“你的意思是,她对我不是真心实意?”叶晚溪觉得自己今晚已经不能再接受更多的信息量了。
“倒也不能不这么说。我没有十成的把握,只是希望你能看清楚。同在一个公司,都是花旦,路子相同,资源就那么多,你分去一点,她少一点。但你们当朋友这么多年,她青云直上,却并没有拉你一把,实在说不过去。”
“她一直都有帮我。”
“帮你是真,但帮成了么?”
叶晚溪垂下了眼眸,不知道在想些什么。鹿铭深拍了拍她的肩膀,宽慰道:“其实你也不用太过担忧,你现在路子宽了,自然有好资源,不用仰人鼻息。我也只是希望你留个心眼,不要被人当枪使。”
叶晚溪淡淡道了一声:“谢谢你的关心,我......实在是喝醉了,很累。想回去休息了。”
鹿铭深点了点头,关切道:“回去路上小心点。”
叶晚溪告别了众人,这才想起陆景川先行回去了,原以为没有车回去,却瞥见不远处陆景川的车还在。

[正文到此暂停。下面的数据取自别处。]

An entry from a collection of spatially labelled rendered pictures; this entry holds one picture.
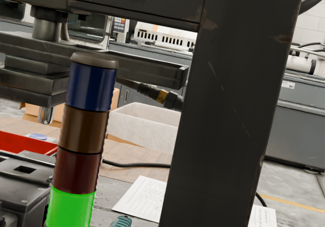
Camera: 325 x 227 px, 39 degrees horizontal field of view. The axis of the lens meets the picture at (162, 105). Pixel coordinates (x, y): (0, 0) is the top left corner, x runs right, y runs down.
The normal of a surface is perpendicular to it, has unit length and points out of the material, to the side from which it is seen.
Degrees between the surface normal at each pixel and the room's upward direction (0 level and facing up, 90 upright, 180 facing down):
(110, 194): 0
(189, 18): 90
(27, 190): 0
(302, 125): 90
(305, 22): 90
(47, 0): 90
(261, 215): 2
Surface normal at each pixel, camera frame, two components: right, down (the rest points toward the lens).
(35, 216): 0.97, 0.21
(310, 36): -0.22, 0.12
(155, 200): 0.20, -0.96
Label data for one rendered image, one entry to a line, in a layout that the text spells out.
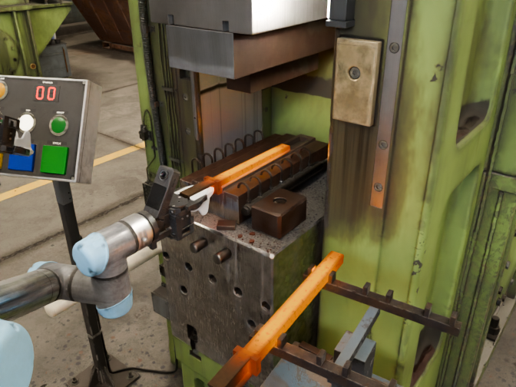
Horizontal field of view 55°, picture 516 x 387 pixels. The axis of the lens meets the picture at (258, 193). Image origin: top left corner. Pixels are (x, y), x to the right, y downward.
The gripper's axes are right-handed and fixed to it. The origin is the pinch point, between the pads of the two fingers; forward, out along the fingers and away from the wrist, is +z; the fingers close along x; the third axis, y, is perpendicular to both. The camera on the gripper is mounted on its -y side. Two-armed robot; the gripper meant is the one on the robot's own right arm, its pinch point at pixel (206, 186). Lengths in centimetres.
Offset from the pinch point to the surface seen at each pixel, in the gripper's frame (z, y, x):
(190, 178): 4.6, 2.5, -10.2
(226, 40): 2.2, -34.4, 6.0
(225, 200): 2.6, 3.8, 3.4
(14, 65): 178, 60, -446
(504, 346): 109, 100, 61
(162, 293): 14, 59, -39
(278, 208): 5.3, 2.5, 17.4
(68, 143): -9.4, -4.4, -41.8
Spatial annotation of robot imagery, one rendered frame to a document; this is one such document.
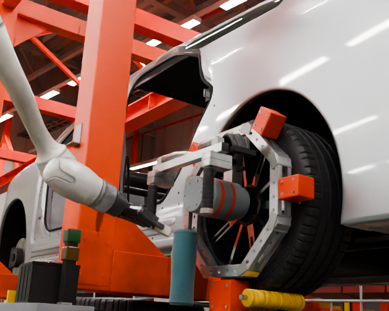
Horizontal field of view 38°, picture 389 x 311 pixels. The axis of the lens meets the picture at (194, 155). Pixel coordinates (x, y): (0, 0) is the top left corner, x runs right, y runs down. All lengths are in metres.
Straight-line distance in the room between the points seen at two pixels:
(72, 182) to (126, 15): 1.15
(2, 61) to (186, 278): 0.97
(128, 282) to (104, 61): 0.91
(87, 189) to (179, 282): 0.57
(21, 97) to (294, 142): 0.91
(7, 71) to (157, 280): 1.17
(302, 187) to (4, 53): 0.95
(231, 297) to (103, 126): 0.87
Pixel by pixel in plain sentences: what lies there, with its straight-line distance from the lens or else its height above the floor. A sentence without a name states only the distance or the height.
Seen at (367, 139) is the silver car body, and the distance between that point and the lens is 1.85.
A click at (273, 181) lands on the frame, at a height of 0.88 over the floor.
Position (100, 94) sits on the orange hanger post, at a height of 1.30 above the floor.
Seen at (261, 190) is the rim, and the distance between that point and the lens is 2.08.
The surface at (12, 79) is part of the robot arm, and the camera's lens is 1.55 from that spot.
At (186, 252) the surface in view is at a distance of 2.03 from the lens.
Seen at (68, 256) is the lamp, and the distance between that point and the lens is 1.66.
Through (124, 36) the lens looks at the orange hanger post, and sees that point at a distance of 2.53.
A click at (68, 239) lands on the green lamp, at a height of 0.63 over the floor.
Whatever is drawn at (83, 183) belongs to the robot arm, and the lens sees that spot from 1.61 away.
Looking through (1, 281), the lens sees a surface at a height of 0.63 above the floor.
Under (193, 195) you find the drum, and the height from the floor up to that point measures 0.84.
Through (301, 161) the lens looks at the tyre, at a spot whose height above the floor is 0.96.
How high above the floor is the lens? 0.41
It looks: 17 degrees up
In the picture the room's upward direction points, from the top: 3 degrees clockwise
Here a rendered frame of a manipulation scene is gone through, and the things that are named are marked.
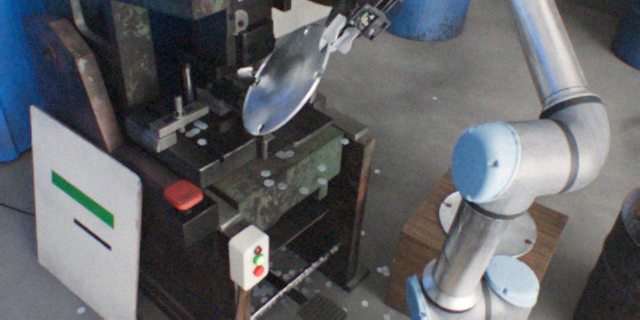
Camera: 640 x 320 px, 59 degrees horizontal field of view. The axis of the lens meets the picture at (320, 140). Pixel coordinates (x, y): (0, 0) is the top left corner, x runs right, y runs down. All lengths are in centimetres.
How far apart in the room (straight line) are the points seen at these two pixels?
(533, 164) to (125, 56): 101
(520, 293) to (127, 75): 104
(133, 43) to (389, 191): 128
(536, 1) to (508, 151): 32
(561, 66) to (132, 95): 103
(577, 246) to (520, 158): 156
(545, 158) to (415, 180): 160
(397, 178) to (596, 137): 158
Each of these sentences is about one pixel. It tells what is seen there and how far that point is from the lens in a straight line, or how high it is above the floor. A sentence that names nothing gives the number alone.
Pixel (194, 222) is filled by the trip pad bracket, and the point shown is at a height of 69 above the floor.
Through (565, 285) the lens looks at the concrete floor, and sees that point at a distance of 224.
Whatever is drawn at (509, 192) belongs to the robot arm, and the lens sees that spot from 87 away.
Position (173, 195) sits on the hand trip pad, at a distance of 119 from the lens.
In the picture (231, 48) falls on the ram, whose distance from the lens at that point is 133.
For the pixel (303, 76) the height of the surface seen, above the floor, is 93.
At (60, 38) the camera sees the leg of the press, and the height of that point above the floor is 87.
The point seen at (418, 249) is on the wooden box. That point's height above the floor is 31.
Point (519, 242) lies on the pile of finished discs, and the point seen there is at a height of 35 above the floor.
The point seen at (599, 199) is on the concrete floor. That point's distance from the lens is 266.
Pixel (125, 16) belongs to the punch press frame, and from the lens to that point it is 145.
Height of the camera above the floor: 156
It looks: 37 degrees down
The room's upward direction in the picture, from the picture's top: 4 degrees clockwise
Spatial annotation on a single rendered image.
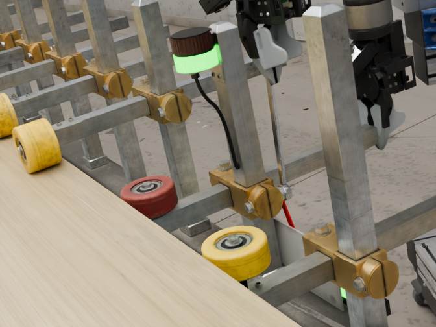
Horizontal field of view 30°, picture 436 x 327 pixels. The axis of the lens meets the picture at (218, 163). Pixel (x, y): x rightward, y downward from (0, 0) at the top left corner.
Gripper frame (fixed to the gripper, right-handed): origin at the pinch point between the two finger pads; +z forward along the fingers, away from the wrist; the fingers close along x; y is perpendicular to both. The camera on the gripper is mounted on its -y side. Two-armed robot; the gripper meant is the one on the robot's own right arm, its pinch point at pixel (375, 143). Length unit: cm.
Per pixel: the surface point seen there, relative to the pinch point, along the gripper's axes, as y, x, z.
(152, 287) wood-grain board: -53, -26, -8
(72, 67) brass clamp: -27, 67, -13
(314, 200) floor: 72, 138, 84
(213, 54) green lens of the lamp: -29.7, -6.4, -26.0
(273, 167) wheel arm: -20.7, -0.5, -3.9
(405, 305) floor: 47, 59, 83
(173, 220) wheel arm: -39.5, -1.6, -3.0
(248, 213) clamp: -29.4, -5.9, -1.3
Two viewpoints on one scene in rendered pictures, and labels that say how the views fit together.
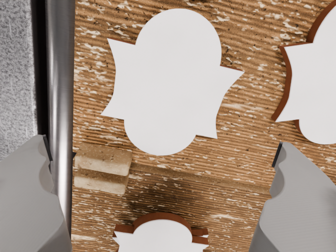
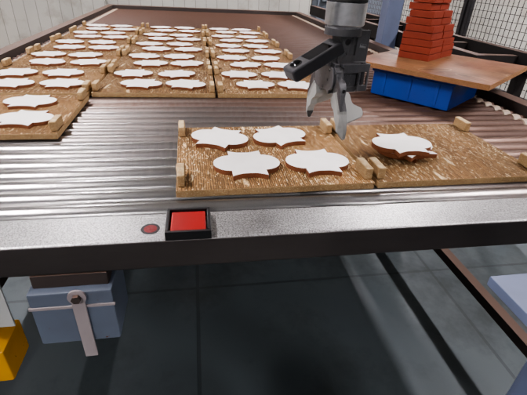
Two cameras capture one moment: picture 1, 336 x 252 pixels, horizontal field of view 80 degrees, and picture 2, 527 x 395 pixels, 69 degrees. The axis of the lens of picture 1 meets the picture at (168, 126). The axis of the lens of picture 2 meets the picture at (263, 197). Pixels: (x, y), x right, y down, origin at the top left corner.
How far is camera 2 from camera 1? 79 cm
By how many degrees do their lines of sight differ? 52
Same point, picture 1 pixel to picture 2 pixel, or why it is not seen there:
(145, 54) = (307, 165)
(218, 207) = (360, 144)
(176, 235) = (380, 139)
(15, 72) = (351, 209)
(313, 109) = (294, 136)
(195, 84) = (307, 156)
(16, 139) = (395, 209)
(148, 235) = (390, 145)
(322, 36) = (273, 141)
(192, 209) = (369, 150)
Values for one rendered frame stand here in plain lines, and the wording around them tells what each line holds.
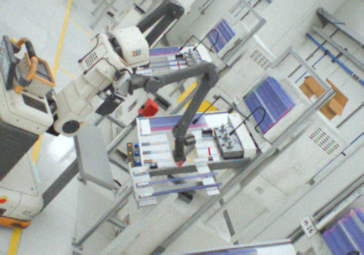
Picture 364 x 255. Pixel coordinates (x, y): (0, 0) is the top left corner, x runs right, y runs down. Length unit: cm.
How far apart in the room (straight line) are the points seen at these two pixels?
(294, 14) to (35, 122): 444
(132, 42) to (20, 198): 109
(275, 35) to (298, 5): 46
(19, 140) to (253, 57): 252
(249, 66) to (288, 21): 198
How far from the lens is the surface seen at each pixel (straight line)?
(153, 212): 298
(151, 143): 336
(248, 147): 317
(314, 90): 367
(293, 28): 642
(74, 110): 276
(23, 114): 249
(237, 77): 451
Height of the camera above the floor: 193
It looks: 15 degrees down
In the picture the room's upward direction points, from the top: 45 degrees clockwise
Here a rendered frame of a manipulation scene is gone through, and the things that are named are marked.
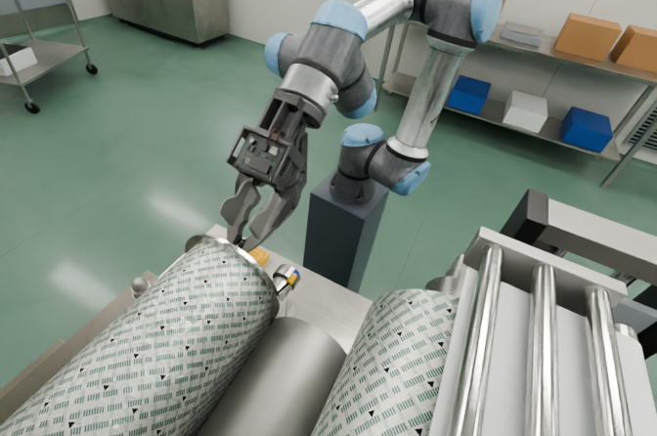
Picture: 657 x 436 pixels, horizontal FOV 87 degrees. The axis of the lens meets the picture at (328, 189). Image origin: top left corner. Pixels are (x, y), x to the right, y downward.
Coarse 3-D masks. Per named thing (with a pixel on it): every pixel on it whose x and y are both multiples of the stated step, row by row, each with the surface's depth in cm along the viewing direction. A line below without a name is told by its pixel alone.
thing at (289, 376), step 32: (288, 320) 44; (256, 352) 42; (288, 352) 40; (320, 352) 40; (256, 384) 37; (288, 384) 37; (320, 384) 39; (224, 416) 35; (256, 416) 35; (288, 416) 35
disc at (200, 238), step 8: (192, 240) 42; (200, 240) 41; (208, 240) 41; (216, 240) 40; (224, 240) 39; (224, 248) 40; (232, 248) 39; (240, 248) 39; (240, 256) 39; (248, 256) 39; (248, 264) 39; (256, 264) 39; (256, 272) 40; (264, 272) 39; (264, 280) 40; (272, 288) 40; (272, 296) 41; (272, 304) 42; (280, 304) 42; (272, 312) 44
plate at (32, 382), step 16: (128, 288) 65; (112, 304) 63; (128, 304) 63; (96, 320) 60; (112, 320) 60; (80, 336) 58; (64, 352) 56; (48, 368) 54; (32, 384) 52; (0, 400) 50; (16, 400) 50; (0, 416) 49
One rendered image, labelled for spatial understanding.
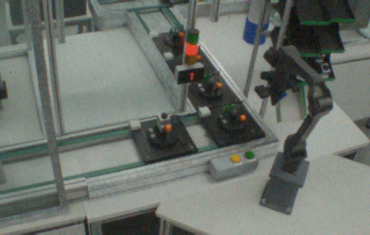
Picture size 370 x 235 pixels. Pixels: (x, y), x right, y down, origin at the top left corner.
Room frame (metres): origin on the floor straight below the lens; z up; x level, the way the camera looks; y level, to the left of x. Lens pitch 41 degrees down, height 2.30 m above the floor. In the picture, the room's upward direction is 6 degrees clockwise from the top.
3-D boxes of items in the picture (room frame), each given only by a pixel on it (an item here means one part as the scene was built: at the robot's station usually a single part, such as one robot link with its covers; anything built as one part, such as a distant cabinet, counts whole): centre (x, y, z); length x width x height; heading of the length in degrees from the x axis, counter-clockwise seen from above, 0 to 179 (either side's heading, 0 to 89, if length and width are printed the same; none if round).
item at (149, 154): (1.38, 0.07, 0.96); 0.24 x 0.24 x 0.02; 26
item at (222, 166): (1.30, -0.25, 0.93); 0.21 x 0.07 x 0.06; 116
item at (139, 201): (1.93, -0.04, 0.84); 1.50 x 1.41 x 0.03; 116
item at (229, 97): (1.74, -0.13, 1.01); 0.24 x 0.24 x 0.13; 26
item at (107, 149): (1.42, 0.05, 0.91); 0.84 x 0.28 x 0.10; 116
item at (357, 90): (2.83, -1.05, 0.43); 1.11 x 0.68 x 0.86; 116
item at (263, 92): (1.37, -0.36, 1.33); 0.19 x 0.06 x 0.08; 116
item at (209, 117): (1.52, -0.23, 1.01); 0.24 x 0.24 x 0.13; 26
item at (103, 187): (1.27, -0.05, 0.91); 0.89 x 0.06 x 0.11; 116
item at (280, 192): (1.18, -0.46, 0.96); 0.15 x 0.15 x 0.20; 71

她想起来,陆景川是喝了酒,不能开车。好在迟早就在附近,于是她打了车过来接她。
叶晚溪回到酒店,记挂着陆景川,于是先一步来到了他的房门口。刚要开门,却听到里面传来了奇怪的声音,好像是......女人的呻吟1声!
迟早也惊得捂住了嘴,叶晚溪深吸了一口气,用力开了门。迟早一时间六神无主,根本不知道该进去还是该在外面守着。
叶晚溪喝了些酒,此刻也是气血上涌,大步就冲进了卧室。
可是冲进去之后,叶晚溪被眼睛的景象惊呆了。
她原以为会看到一些香艳的景象,尽管今天已经是心乱如麻。但她仍然鼓起了最后的勇气去面对生活中最血淋淋的真相。
可是当她进了陆景川的卧室,赫然发现角落里一个人在蠕动。她开了灯,这才看清楚蠕动的人竟然是宁浣。
而她整个人都被床单给裹着,床单外面扎扎实实绕着窗帘的绳子。
这副杰作的始作俑者此刻却拿被子将自己裹得牢牢的,正蒙头大睡。
叶晚溪使劲憋着才没笑出声来,宁浣一见到她便奋力呼救,发出呜呜咽咽的声音。她没有理会她,而是走向了陆景川,想去查探他的情况。
刚走进床边,陆景川便一个翻身将自己裹得更紧了,嘴里还嘟嚷着:“走开——你不是她——”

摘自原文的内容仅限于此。